I can't talk from a lot of experience but the stubbornness thing is laced with intelligence. I threw a saddle on my grandparents untrained donkey and jumped on, I expected either a bit of attitude or for her not to move at all. Instead of doing either of these things, she laid down....They have a much narrower back than most horses too, which would make finding tack for them a bit different than a horse. For instance a round QH's saddle would likely not fit a donkey, but a TB saddle might. Again I have very little experience, but I thought I'd share my two cents.


----------



## loosie

Of your poll, I'd say donkeys often tend to be more resigned, more ready to put up with stuff, less reactive, less 'spooky', so on those notes, can be better for a novice. Donkeys can be more 'personable' than horses too, enjoying human company & 'being loved on' more, which is great for kids especially. Although mine was very friendly & completely harmless with virtually everyone he met, I found he didn't like my boyfriends when I got older - actually frightened them & chased them out of the paddock aggressively! (While all I could do was fall about laughing!) I think he thought he was my 'main man'.

But it depends... their different intelligence to horses can make them become 'stubborn' or tricky, depending how they're handled. For eg. Harley's lying down donk, or mine who I used to ride everywhere with my friends & their ponies when growing up, but some kids he just didn't like, but he knew exactly how tall he was, and would be a Very Good Boy, until there was a low branch, an empty farm gate frame or such, and he'd go under it with an inch to spare, wiping his rider off, leaving them hanging, literally!:twisted: & occasionally he did that sort of thing to me too, I reckon due to his sense of fun!



EmberScarlet said:


> 1) Are they really that stubborn? I know that they are infamous for being, well, asses. I think the main deterant for me is that. Are they hard to manage?


What's the saying... 'For a person to be an effective animal trainer, one must be smarter than the animal in question. That's why some breeds(or species) are harder to train than others!' ;-) 

But for the most part, I think all animals are 'smart' but in *different* ways and if people don't understand them - donks have different bodylanguage to horses for eg - then they may come across as 'stupid' or 'stubborn' or 'bird brained'(birds are quite 'intelligent' for the most part IME). So the moral to the story is, whatever animal you're working with, do bother to learn a bit about their psychology, behaviour, bodylanguage.

When people use the term 'stubborn' it usually means resistant to 'pressure' and persistent - pretty valuable traits really, if you're human! I do find donks more resistant to pressure they don't understand *or see a good reason to 'listen' to*. You have to be more clear & rewarding to get a donk yielding to pressure in the same manner as a horse I reckon. And persistent - well, they often learn quickly they're bigger & uglier than you & can 'outpersist' you - ignore it for long enough & it will go away is one of their effective tactics! Horses can learn that too, but donks are generally more patient... and often far more patient than their handlers, so more likely to learn they can get humans to give up if they're 'stubborn'. And I reckon they definitely have a sense of humour too!

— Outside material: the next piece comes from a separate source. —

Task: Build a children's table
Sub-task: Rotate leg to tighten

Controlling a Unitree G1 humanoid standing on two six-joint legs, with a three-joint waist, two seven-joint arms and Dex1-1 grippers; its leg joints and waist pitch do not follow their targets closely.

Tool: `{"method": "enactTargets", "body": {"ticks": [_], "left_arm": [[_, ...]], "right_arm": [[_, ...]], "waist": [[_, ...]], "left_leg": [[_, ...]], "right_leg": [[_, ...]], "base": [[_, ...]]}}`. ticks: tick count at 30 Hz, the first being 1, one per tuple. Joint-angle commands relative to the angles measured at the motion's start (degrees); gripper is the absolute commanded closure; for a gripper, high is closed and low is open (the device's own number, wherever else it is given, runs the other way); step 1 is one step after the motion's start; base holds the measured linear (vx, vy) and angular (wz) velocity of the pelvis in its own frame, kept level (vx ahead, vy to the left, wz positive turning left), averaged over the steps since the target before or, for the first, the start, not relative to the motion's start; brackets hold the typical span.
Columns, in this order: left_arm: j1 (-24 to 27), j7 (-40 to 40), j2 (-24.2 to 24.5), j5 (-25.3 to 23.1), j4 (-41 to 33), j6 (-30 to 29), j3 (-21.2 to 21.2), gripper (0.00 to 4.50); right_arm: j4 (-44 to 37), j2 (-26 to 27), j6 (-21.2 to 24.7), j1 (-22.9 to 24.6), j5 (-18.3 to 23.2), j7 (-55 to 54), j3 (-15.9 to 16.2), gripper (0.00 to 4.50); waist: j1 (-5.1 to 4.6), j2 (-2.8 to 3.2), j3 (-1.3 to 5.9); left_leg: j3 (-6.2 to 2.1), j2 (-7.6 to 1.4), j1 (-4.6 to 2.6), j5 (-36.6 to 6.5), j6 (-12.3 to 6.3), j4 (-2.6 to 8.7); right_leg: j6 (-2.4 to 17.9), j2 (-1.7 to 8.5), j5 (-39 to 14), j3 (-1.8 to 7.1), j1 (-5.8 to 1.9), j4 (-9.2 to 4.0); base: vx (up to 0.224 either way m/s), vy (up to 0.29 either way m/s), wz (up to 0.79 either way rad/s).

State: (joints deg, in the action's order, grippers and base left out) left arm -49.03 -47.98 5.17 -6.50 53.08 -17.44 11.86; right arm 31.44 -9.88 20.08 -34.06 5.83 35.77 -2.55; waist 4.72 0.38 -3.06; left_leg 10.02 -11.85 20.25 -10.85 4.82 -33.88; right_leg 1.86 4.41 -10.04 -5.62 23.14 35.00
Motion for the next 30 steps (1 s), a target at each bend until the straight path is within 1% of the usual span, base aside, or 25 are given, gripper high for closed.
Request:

> 2) Height? People say that Mammoths are really hard to find, and normal sized donkeys are too small to ride.


Donkeys are built differently, with a more flexible spine & actually stronger for their size than a horse for carrying stuff/riders on their back. They CAN carry a lot(look at Simpson's donk, carrying soldiers...). But then, as with horses, just because they're able doesn't necessarily make it good for them. It's all relative and if you're a big person, a 'normal' donk will be too small to do much at all on. If you're a large child/smallish adult, then a standard size might be fine. Tho 'normal' donks come in different sizes too - Irish ones are generally a fair size for eg. 



> 3) Riding skill? Are they steady, good trail rides? Are they reliable and trustworthy, or will they suddenly stop moving and be stubborn?


As per above, they can be 'steadier' on trails than horses. But they're still a live, thinking, feeling, reacting animal, so they are no more or less 'reliable & trustworthy' than a horse & it depends on how they're ridden & trained, just like a horse. And be it horse or donk, there is always a reason why they 'get stubborn' or suddenly do something else undesirable - you just have to understand them a bit & be smart about it.



> 4) Are they more/less or as expensive as a horse for keeping?


They are generally very 'easy keepers' & don't need as much feed as a horse the same size. That can make it more tricky sometimes though, if they're in a 'good paddock', they're more likely to suffer problems of obesity, founder, IR & the likes if not managed well. They generally don't need rugging, even if there is no paddock shelter - they tend to grow thick, woolly coats in winter. All else is about equal - while I've heard all sorts, donks DO tend to need hoof care as frequently as a horse(altho are rarely shod), they need worming, their teeth attended, a saddle carefully fitted if you're using one...



> 5) Do they need specially fitted tack, or can you just use appropriate fitting horse stuff?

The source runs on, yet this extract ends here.